__Assigned task__.
The entries that follow must be given again exactly, with no pictures kept.
Top of Source information
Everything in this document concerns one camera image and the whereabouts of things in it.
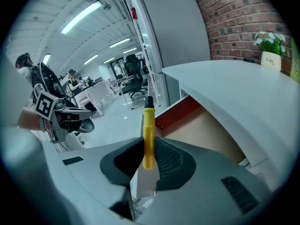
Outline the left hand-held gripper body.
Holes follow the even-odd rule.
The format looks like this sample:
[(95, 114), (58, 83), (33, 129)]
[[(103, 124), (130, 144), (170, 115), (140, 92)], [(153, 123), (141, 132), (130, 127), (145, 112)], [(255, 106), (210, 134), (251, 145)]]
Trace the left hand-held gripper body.
[(32, 109), (39, 116), (38, 125), (41, 130), (31, 132), (42, 141), (54, 144), (65, 142), (69, 133), (70, 108), (66, 107), (63, 99), (44, 89), (34, 89), (32, 96)]

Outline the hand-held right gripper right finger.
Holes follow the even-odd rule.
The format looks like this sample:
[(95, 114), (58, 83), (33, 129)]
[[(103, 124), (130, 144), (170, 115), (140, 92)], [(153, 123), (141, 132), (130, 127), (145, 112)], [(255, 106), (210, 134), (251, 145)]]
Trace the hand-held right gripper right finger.
[(156, 144), (188, 153), (195, 171), (180, 188), (157, 191), (141, 225), (251, 225), (273, 198), (265, 182), (221, 153), (166, 138)]

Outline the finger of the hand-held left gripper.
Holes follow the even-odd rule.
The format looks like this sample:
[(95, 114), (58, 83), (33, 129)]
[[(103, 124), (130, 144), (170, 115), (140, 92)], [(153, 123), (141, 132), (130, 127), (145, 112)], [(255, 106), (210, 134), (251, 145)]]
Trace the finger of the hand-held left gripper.
[(94, 124), (90, 119), (93, 113), (91, 110), (72, 108), (64, 108), (60, 112), (60, 127), (66, 129), (69, 133), (80, 132), (88, 133), (94, 130)]

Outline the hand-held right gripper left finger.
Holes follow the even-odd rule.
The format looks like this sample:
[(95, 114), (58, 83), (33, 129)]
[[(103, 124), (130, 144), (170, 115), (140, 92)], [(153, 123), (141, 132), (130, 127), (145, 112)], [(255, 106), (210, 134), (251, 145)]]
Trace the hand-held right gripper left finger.
[(131, 142), (59, 153), (16, 127), (4, 129), (4, 166), (46, 222), (134, 222), (130, 188), (113, 185), (101, 159)]

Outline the white wooden drawer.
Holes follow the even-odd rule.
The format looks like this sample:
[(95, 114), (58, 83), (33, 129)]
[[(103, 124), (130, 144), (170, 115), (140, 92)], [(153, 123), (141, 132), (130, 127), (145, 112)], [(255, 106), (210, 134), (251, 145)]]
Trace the white wooden drawer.
[(241, 166), (250, 166), (227, 130), (191, 96), (155, 115), (156, 136), (214, 150)]

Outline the yellow handled screwdriver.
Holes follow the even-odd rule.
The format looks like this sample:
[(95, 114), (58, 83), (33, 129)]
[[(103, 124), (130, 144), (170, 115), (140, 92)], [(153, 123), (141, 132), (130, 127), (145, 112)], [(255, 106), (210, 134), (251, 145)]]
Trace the yellow handled screwdriver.
[(153, 170), (155, 166), (155, 108), (152, 96), (147, 96), (143, 110), (143, 167)]

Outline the person's left forearm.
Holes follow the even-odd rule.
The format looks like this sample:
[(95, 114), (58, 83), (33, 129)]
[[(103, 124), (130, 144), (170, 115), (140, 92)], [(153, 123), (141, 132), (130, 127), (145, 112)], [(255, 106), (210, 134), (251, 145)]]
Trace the person's left forearm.
[(52, 131), (51, 124), (33, 110), (24, 107), (18, 119), (17, 125), (20, 128), (33, 131)]

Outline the white side table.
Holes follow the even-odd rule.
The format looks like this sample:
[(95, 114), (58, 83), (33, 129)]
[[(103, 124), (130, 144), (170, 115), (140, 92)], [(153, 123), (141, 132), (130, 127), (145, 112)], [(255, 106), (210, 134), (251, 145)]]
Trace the white side table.
[(100, 116), (103, 116), (103, 107), (113, 103), (113, 96), (106, 82), (102, 81), (76, 95), (75, 100), (79, 108), (91, 102)]

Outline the black mesh office chair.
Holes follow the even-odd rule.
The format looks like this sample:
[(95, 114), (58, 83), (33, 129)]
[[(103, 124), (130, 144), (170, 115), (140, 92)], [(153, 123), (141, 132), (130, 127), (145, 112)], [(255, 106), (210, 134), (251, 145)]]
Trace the black mesh office chair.
[(133, 98), (134, 94), (143, 92), (143, 76), (141, 75), (141, 61), (135, 54), (128, 55), (124, 64), (128, 77), (118, 80), (119, 95), (131, 94), (130, 98)]

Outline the white desk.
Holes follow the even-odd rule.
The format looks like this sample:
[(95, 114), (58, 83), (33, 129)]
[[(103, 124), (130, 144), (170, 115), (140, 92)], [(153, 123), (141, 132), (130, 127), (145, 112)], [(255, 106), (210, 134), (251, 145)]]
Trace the white desk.
[(163, 72), (202, 105), (230, 134), (250, 163), (276, 190), (300, 154), (300, 83), (265, 66), (210, 60)]

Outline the grey metal cabinet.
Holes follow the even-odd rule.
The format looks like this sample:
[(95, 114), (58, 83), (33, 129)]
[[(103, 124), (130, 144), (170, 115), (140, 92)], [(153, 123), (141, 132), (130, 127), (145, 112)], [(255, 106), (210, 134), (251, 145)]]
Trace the grey metal cabinet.
[(163, 68), (210, 59), (206, 27), (195, 0), (131, 0), (161, 105), (180, 99), (179, 82)]

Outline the potted white flower plant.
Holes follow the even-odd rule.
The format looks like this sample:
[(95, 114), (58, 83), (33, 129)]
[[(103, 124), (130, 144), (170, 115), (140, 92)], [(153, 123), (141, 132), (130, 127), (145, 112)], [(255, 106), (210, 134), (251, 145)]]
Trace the potted white flower plant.
[(261, 65), (278, 72), (282, 68), (282, 58), (289, 58), (289, 52), (283, 46), (286, 38), (282, 34), (260, 31), (255, 34), (254, 46), (262, 52)]

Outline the yellow-green drink bottle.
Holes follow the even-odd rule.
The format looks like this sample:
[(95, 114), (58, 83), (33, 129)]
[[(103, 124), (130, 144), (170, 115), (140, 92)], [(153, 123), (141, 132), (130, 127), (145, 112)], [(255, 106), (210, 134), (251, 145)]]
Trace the yellow-green drink bottle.
[(290, 77), (300, 83), (300, 53), (294, 38), (291, 38), (292, 66)]
Bottom of Source information
__Exercise result__.
Everything in this document concerns one camera image and the whereabouts of things in it.
Outline the left hand-held gripper body.
Holes follow the even-odd rule.
The format looks like this sample:
[(95, 114), (58, 83), (33, 129)]
[[(103, 124), (130, 144), (170, 115), (140, 92)], [(153, 123), (141, 132), (130, 127), (145, 112)], [(255, 106), (210, 134), (251, 145)]]
Trace the left hand-held gripper body.
[(32, 109), (39, 116), (38, 125), (41, 130), (31, 132), (42, 141), (54, 144), (65, 142), (69, 133), (70, 108), (66, 107), (63, 99), (44, 89), (34, 89), (32, 96)]

Outline the hand-held right gripper right finger.
Holes follow the even-odd rule.
The format looks like this sample:
[(95, 114), (58, 83), (33, 129)]
[[(103, 124), (130, 144), (170, 115), (140, 92)], [(153, 123), (141, 132), (130, 127), (145, 112)], [(255, 106), (210, 134), (251, 145)]]
Trace the hand-held right gripper right finger.
[(156, 144), (188, 153), (195, 171), (180, 188), (157, 191), (141, 225), (251, 225), (273, 198), (265, 182), (221, 153), (166, 138)]

Outline the finger of the hand-held left gripper.
Holes follow the even-odd rule.
The format looks like this sample:
[(95, 114), (58, 83), (33, 129)]
[[(103, 124), (130, 144), (170, 115), (140, 92)], [(153, 123), (141, 132), (130, 127), (145, 112)], [(255, 106), (210, 134), (251, 145)]]
Trace the finger of the hand-held left gripper.
[(94, 124), (90, 119), (93, 113), (91, 110), (72, 108), (64, 108), (60, 112), (60, 127), (66, 129), (69, 133), (80, 132), (88, 133), (94, 130)]

Outline the hand-held right gripper left finger.
Holes follow the even-odd rule.
The format looks like this sample:
[(95, 114), (58, 83), (33, 129)]
[[(103, 124), (130, 144), (170, 115), (140, 92)], [(153, 123), (141, 132), (130, 127), (145, 112)], [(255, 106), (210, 134), (251, 145)]]
Trace the hand-held right gripper left finger.
[(131, 142), (59, 153), (16, 127), (4, 129), (4, 166), (46, 222), (134, 222), (130, 188), (113, 185), (101, 159)]

Outline the white wooden drawer.
Holes follow the even-odd rule.
The format looks like this sample:
[(95, 114), (58, 83), (33, 129)]
[[(103, 124), (130, 144), (170, 115), (140, 92)], [(153, 123), (141, 132), (130, 127), (145, 112)], [(255, 106), (210, 134), (251, 145)]]
Trace the white wooden drawer.
[(241, 166), (250, 166), (227, 130), (191, 96), (155, 115), (156, 136), (214, 150)]

Outline the yellow handled screwdriver.
Holes follow the even-odd rule.
The format looks like this sample:
[(95, 114), (58, 83), (33, 129)]
[[(103, 124), (130, 144), (170, 115), (140, 92)], [(153, 123), (141, 132), (130, 127), (145, 112)], [(255, 106), (210, 134), (251, 145)]]
Trace the yellow handled screwdriver.
[(153, 170), (155, 166), (155, 108), (152, 96), (147, 96), (143, 110), (143, 167)]

Outline the person's left forearm.
Holes follow the even-odd rule.
The format looks like this sample:
[(95, 114), (58, 83), (33, 129)]
[[(103, 124), (130, 144), (170, 115), (140, 92)], [(153, 123), (141, 132), (130, 127), (145, 112)], [(255, 106), (210, 134), (251, 145)]]
Trace the person's left forearm.
[(52, 131), (51, 124), (33, 110), (24, 107), (18, 119), (17, 125), (20, 128), (33, 131)]

Outline the white side table.
Holes follow the even-odd rule.
The format looks like this sample:
[(95, 114), (58, 83), (33, 129)]
[[(103, 124), (130, 144), (170, 115), (140, 92)], [(153, 123), (141, 132), (130, 127), (145, 112)], [(255, 106), (210, 134), (251, 145)]]
Trace the white side table.
[(100, 116), (103, 116), (103, 107), (113, 103), (113, 96), (106, 82), (102, 81), (76, 95), (75, 100), (79, 108), (91, 102)]

Outline the black mesh office chair.
Holes follow the even-odd rule.
The format looks like this sample:
[(95, 114), (58, 83), (33, 129)]
[[(103, 124), (130, 144), (170, 115), (140, 92)], [(153, 123), (141, 132), (130, 127), (145, 112)], [(255, 106), (210, 134), (251, 145)]]
Trace the black mesh office chair.
[(133, 98), (134, 94), (143, 92), (143, 76), (141, 75), (141, 61), (135, 54), (128, 55), (124, 64), (128, 77), (118, 80), (119, 95), (131, 94), (130, 98)]

Outline the white desk.
Holes follow the even-odd rule.
The format looks like this sample:
[(95, 114), (58, 83), (33, 129)]
[[(103, 124), (130, 144), (170, 115), (140, 92)], [(153, 123), (141, 132), (130, 127), (145, 112)], [(255, 106), (210, 134), (251, 145)]]
Trace the white desk.
[(163, 72), (202, 105), (230, 134), (250, 163), (276, 190), (300, 154), (300, 83), (265, 66), (210, 60)]

Outline the grey metal cabinet.
Holes follow the even-odd rule.
The format looks like this sample:
[(95, 114), (58, 83), (33, 129)]
[[(103, 124), (130, 144), (170, 115), (140, 92)], [(153, 123), (141, 132), (130, 127), (145, 112)], [(255, 106), (210, 134), (251, 145)]]
Trace the grey metal cabinet.
[(163, 68), (210, 59), (206, 27), (195, 0), (131, 0), (161, 105), (180, 99), (179, 82)]

Outline the potted white flower plant.
Holes follow the even-odd rule.
The format looks like this sample:
[(95, 114), (58, 83), (33, 129)]
[[(103, 124), (130, 144), (170, 115), (140, 92)], [(153, 123), (141, 132), (130, 127), (145, 112)], [(255, 106), (210, 134), (251, 145)]]
Trace the potted white flower plant.
[(261, 65), (278, 72), (282, 68), (282, 58), (289, 58), (289, 52), (283, 46), (286, 38), (282, 34), (260, 31), (255, 34), (254, 46), (262, 52)]

Outline the yellow-green drink bottle.
Holes follow the even-odd rule.
The format looks like this sample:
[(95, 114), (58, 83), (33, 129)]
[[(103, 124), (130, 144), (170, 115), (140, 92)], [(153, 123), (141, 132), (130, 127), (145, 112)], [(255, 106), (210, 134), (251, 145)]]
Trace the yellow-green drink bottle.
[(290, 77), (300, 83), (300, 53), (294, 38), (291, 38), (292, 66)]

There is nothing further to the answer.